Nonetheless, almost all Caps players interviewed yesterday said they were apprehensive to one degree or another with playing a game in the nation's capital so soon after the terrorist activities.

"Am I worried? Truthfully, yes," defenseman Calle Johansson said. "After everything that's happened, how could you not be worried. We're here in the nation's capital, and if you want to get attention for your cause, this is the place to get it. I know they'll make security better and do whatever is necessary, but you still think about it."

"I think everybody's at a point right now where if there's a sudden noise, you're going to be a little bit skittish," Wilson said. "But the human spirit is incredible in how you overcome tragedies like this. We trust the league that all security measures will be in place so that we all can be as safe as possible. But obviously, from what we've witnessed, nothing is totally secure."

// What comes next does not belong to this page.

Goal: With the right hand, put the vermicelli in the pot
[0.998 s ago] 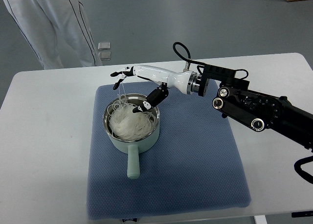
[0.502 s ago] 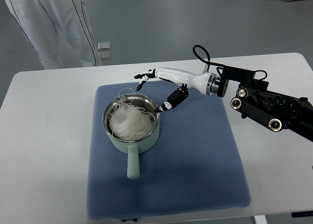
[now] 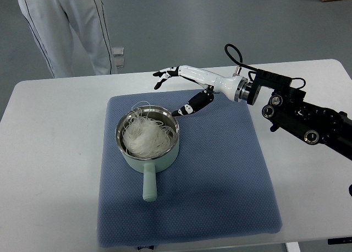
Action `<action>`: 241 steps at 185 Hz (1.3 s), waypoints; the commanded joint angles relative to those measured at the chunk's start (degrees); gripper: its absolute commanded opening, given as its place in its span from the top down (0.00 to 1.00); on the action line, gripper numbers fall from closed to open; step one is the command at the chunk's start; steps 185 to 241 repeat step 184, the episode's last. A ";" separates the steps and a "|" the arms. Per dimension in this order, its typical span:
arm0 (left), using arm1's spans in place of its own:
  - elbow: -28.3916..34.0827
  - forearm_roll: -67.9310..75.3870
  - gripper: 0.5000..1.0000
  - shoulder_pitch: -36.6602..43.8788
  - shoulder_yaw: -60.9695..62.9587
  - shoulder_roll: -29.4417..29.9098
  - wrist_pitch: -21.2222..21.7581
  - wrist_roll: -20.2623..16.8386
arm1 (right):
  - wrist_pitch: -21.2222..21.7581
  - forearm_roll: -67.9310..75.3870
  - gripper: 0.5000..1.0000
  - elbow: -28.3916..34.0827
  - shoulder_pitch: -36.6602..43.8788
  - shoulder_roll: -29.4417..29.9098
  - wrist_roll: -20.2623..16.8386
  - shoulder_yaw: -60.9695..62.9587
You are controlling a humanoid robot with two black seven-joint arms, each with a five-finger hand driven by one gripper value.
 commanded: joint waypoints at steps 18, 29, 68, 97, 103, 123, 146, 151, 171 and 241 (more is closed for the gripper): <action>0.00 -0.06 0.00 0.00 0.04 0.00 0.03 0.00 | -1.05 13.60 0.17 -6.35 -2.16 5.71 -0.15 9.61; 0.00 -0.06 0.00 0.00 -0.04 0.00 -0.06 0.00 | -1.93 17.63 0.17 -9.51 -2.51 6.24 -0.06 11.81; 0.00 0.03 0.00 0.00 -0.04 0.00 0.03 0.00 | -5.09 35.21 0.17 -17.25 -2.78 6.24 -0.15 14.44; 0.00 0.03 0.00 0.00 -0.04 0.00 0.03 0.00 | -5.27 46.73 0.17 -22.79 -3.04 6.15 -0.15 13.92; 0.00 -0.06 0.00 0.00 -0.04 0.00 0.03 0.00 | -5.62 48.14 0.17 -23.75 -3.30 6.24 -0.06 13.83; 0.00 0.03 0.00 0.00 -0.04 0.00 0.03 0.00 | -8.70 49.02 0.17 -25.34 -4.45 6.41 0.20 13.48; 0.00 0.03 0.00 0.00 -0.04 0.00 -0.06 0.00 | -10.81 49.28 0.15 -25.34 -5.68 6.50 0.38 13.65; 0.00 0.03 0.00 0.00 -0.04 0.00 -0.06 0.00 | -11.33 49.28 0.15 -25.34 -5.77 6.50 0.55 13.65; 0.00 -0.06 0.00 0.00 -0.04 0.00 -0.06 0.00 | -12.30 49.46 0.15 -25.34 -5.94 7.73 0.55 14.00; 0.00 0.03 0.00 0.00 -0.04 0.00 0.03 0.00 | -12.83 49.46 0.15 -25.43 -6.21 7.99 0.55 14.36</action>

All-Star wing Peter Bondra admitted there was some apprehension, but he looked at it as a chance for people to start putting the events of Sept. 11 behind them as much as possible.

"Maybe it's good for fans to come to the game, maybe for a second to think about something else, maybe enjoy the game a little bit instead of sitting there watching CNN and that stuff," he said. "Hopefully all of America will do that and we'll get to restore our life back and regain our confidence and security."

"I'd be lying if I said I wasn't [worried], and I'm not the only one," defenseman Brendan Witt said. "We're all worried. If terrorists were going to bomb something, I'd think they'd rather pick a large building in downtown Washington, D.C. We're a huge target."

"Anything can happen going to a rink, but I'm not worried," defenseman Joe Reekie said. "The security measures in our country, especially in Washington, are safe because of what's gone on."

Privately, some team officials expressed serious concerns with the timing of the rescheduled game. They worried that one innocent movement or gesture could be misinterpreted and cause trouble with many citizens already on the edge of their seats.